Fraud losses have always been seen as a cost of doing business, but banks cannot bear the burden of criminal gain that has the potential to grow significantly. Each institute will have their own risk appetite for increased fraud losses attributed to NPP, but we know from speaking with many of our customers that there isn’t an infinite pot of funds to cover these losses.
From the user's point of view, what can he/she do to reduce the chance of being taken for a ride?
For consumers, the NPP creates yet another avenue for criminals to confuse and scam them. Consumers need to be educated on the difference between legitimate communications from their bank and criminal scams. Protecting your personal information and login details is now more critical than ever before. Registering for a new PayID as soon as possible makes Registration Fraud for criminals more difficult.
Presumably, a platform like Osko from BPAY would be more reliable for use, given that BPAY has a pretty good record on security. Your comment?
I would prefer not to comment on the specific security of a service like Osko or BPAY. What I can say is that if Osko is relying on the integrity of the PayID and criminals are able to use techniques like I described above to compromise a PayID, then it has the potential to compromise the entire payment flow.
NPP Australia has gone to great lengths to ensure that security and trust are central to the platform, but ultimately each participating bank will make their own risk assessment and choose to invest in controls that they believe are appropriate. No system is ever 100% bulletproof.
To loosely quote you, "financial institutions have traditionally taken responsibility for fraud risk, but the NPP provides very little time for them to detect, and act upon, fraud". Does this mean that banks may now try to wriggle out of bearing the risk?
There is not much wriggle room for banks. Rather, financial institutions face a very steep learning curve over the next 12 months as they come to grips with a new operating norm and see firsthand how aggressively criminals choose to attack the ecosystem.
Previously banks had a number of hours to identify investigate and stop fraud. Now, under NPP, those hours are reduced to mere seconds. The result is that fraud systems that can’t prevent fraud in real-time will leave banks exposed to increased losses.
Anything else that people should be aware of when they begin using the NPP?

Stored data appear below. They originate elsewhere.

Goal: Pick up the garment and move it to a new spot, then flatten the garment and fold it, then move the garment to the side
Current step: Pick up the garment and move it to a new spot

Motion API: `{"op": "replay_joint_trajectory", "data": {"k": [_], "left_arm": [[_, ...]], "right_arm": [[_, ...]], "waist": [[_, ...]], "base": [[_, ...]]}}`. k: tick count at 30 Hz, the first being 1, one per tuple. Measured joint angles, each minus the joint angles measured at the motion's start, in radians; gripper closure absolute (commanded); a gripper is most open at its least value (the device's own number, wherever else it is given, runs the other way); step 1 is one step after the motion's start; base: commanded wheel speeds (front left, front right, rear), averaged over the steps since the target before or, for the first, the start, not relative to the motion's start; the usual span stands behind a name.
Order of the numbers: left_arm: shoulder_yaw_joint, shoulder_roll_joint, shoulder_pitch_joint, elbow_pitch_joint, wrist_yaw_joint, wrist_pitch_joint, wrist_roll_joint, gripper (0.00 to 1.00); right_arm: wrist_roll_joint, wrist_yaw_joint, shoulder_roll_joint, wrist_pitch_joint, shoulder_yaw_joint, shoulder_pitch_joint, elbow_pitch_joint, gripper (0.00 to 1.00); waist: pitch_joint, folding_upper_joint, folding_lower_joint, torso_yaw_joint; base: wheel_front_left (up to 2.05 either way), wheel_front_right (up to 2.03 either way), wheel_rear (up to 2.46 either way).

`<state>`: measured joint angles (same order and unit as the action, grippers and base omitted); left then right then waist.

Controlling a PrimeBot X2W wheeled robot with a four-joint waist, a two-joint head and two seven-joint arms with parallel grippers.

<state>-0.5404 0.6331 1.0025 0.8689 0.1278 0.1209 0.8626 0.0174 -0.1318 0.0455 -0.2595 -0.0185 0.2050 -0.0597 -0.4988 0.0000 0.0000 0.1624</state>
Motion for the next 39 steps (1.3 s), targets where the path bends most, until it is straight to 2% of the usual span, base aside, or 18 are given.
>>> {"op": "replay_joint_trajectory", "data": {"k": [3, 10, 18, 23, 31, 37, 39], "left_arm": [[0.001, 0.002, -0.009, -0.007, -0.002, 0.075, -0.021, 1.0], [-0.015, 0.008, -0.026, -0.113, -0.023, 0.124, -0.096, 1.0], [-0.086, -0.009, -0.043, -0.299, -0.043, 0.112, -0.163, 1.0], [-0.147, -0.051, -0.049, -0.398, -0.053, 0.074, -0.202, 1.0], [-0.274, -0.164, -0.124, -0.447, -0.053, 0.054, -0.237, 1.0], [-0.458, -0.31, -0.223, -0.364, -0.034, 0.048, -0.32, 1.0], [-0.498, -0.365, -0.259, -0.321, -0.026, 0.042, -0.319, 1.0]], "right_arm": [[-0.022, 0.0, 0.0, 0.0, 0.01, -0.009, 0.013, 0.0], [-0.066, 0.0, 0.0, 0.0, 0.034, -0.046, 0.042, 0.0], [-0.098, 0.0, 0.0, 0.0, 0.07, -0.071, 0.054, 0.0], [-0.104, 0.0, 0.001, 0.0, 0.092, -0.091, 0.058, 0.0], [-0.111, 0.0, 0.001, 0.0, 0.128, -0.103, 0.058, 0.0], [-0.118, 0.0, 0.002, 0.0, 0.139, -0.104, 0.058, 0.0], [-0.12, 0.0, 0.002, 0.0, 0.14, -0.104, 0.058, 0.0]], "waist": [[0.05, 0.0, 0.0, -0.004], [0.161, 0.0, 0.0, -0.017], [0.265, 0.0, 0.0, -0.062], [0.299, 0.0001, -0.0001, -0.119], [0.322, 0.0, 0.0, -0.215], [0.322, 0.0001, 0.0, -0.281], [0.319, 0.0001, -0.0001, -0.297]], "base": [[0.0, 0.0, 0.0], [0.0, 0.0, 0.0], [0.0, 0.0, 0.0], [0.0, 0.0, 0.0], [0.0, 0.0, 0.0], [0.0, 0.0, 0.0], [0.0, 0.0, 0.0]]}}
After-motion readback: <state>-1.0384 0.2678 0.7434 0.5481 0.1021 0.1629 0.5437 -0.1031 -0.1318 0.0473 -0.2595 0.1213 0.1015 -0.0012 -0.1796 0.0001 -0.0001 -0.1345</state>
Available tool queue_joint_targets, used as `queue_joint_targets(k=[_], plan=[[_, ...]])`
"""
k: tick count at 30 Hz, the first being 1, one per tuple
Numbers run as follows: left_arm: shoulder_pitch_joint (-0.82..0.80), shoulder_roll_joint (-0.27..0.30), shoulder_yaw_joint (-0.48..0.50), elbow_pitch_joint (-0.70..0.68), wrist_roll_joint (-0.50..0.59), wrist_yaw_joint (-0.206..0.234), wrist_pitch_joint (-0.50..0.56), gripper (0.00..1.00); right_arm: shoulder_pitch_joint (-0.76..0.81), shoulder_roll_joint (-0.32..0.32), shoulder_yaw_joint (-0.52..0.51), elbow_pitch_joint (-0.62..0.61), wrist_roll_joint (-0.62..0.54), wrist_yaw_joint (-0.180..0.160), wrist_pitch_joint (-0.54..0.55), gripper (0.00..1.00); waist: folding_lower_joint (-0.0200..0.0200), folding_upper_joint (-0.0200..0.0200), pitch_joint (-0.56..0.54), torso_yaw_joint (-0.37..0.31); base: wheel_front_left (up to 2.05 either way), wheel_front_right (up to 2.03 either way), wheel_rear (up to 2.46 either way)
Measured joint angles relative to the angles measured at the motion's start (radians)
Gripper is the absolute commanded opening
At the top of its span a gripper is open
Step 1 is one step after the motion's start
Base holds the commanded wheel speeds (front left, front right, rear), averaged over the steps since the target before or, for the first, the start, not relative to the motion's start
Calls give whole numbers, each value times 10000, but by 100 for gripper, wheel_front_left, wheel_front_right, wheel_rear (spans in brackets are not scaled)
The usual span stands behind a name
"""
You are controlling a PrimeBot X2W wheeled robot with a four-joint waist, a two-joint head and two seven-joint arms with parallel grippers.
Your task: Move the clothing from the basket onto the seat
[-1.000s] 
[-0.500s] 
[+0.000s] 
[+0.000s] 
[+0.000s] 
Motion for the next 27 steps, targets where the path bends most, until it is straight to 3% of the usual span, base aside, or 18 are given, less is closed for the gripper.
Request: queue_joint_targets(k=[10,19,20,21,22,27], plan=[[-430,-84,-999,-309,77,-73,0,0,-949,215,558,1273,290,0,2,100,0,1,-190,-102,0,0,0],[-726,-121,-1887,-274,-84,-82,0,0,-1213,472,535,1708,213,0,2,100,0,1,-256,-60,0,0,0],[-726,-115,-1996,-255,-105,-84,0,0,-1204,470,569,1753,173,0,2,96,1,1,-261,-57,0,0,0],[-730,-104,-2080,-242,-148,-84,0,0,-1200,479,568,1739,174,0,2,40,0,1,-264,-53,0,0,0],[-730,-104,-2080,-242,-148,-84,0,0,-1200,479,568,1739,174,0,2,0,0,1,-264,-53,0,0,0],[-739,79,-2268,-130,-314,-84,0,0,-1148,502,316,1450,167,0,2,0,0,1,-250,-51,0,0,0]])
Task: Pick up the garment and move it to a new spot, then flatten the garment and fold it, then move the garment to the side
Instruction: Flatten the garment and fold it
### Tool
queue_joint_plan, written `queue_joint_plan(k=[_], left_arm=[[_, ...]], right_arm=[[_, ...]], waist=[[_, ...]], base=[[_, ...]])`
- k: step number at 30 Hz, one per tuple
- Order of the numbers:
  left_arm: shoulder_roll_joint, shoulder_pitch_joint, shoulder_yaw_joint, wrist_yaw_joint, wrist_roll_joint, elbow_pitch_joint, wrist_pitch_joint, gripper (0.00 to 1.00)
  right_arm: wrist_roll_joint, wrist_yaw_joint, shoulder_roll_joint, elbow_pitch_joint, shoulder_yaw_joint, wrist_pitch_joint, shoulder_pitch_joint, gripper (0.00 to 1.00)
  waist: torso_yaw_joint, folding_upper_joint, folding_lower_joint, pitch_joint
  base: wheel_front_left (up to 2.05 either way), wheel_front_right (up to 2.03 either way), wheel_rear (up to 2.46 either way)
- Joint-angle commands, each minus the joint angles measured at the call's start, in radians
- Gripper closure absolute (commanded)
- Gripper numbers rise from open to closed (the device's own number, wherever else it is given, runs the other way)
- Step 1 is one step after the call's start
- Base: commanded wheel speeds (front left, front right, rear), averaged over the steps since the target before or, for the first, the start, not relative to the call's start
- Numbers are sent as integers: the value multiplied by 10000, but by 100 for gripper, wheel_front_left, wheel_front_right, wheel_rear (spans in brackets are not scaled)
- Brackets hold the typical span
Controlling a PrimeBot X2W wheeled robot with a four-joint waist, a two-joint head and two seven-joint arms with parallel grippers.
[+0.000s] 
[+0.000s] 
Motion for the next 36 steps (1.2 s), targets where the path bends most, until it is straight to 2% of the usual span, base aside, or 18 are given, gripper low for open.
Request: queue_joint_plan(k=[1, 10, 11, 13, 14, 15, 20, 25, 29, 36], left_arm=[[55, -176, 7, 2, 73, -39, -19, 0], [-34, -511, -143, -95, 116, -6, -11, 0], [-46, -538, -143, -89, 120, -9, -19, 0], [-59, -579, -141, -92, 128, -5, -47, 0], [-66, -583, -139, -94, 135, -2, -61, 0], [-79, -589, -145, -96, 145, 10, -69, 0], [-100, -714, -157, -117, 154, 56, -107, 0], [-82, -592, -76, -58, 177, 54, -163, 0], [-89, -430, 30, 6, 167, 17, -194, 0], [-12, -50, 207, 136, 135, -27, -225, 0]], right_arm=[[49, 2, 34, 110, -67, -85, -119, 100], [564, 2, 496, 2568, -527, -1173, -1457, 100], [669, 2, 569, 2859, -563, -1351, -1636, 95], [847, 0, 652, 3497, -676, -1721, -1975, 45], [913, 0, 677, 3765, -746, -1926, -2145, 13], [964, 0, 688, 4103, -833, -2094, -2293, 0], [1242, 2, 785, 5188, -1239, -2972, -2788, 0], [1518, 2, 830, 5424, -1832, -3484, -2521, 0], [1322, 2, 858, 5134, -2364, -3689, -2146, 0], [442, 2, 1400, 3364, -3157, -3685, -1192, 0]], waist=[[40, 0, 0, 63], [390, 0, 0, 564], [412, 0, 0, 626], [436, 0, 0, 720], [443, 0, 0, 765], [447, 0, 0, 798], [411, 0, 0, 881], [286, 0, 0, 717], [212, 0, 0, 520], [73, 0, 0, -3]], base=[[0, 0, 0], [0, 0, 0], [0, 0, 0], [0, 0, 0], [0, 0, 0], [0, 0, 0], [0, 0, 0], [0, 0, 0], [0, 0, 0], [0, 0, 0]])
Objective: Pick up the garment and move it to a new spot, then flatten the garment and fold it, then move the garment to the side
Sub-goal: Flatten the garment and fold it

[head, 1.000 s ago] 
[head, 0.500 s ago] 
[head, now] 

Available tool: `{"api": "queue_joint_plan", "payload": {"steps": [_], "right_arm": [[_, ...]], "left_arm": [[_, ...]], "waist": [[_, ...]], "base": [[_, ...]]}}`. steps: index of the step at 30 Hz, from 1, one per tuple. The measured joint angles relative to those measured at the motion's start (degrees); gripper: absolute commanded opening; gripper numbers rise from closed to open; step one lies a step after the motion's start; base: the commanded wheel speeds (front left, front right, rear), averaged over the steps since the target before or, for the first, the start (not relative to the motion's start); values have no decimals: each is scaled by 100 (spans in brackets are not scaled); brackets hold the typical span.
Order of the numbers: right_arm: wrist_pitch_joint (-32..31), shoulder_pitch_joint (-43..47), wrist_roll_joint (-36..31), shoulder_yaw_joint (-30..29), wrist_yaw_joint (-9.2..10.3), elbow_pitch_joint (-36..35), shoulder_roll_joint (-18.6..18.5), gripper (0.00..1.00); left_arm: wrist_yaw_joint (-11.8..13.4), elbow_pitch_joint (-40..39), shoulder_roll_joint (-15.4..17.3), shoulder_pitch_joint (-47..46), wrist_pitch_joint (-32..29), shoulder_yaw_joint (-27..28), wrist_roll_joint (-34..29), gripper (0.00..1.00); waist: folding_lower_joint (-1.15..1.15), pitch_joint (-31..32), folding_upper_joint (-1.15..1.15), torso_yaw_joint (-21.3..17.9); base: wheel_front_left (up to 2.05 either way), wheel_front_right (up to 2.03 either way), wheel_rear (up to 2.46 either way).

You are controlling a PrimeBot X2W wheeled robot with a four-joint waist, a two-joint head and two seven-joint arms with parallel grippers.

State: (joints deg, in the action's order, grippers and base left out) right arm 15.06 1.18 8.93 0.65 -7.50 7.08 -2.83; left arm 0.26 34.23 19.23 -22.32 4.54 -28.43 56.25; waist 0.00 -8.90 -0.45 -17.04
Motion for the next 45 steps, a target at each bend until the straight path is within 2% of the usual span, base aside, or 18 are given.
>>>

Big advancements in technology should never be feared or avoided. The NPP represents an exciting new opportunity for businesses and consumers alike. That said, everyone, not just the banks, needs to realise that this doesn’t come without its risks. As we see more and more data breaches and scams trying to steal information and money from victims, the NPP represents a new opportunity for criminals to attack.
Why have some banks — apart from CBA — decided to wait before setting up their own payments platform on the NPP? Cautious? Or else a lack of trust?
It ultimately comes down to a business decision. Some banks don’t feel they need to be the first at everything. Following Roger’s Distribution of Innovation curve, there are always the Early Adopters counter-balanced by the Late Adopters. Risk plays a bigger role in business decisions these days and whether it is a financial risk, a reputation risk or some other risk, clearly the banks that have chosen to wait have done so due to their appetite for risk. We shouldn’t see that as a vote of no confidence towards the NPP.
Do you think those who delay will lose out to other institutions?
Personally, if my bank had chosen to wait, I would have switched to a participating bank. I am an early adopter and being part of the first wave is something that is important to me. Whether or not the banks that choose to wait will lose out will depend largely on the personal attitudes of their customers. Some people I speak to don’t have a clue about the NPP, PayID or Osko and so the fact that their bank isn’t in the first wave may not mean anything to them either.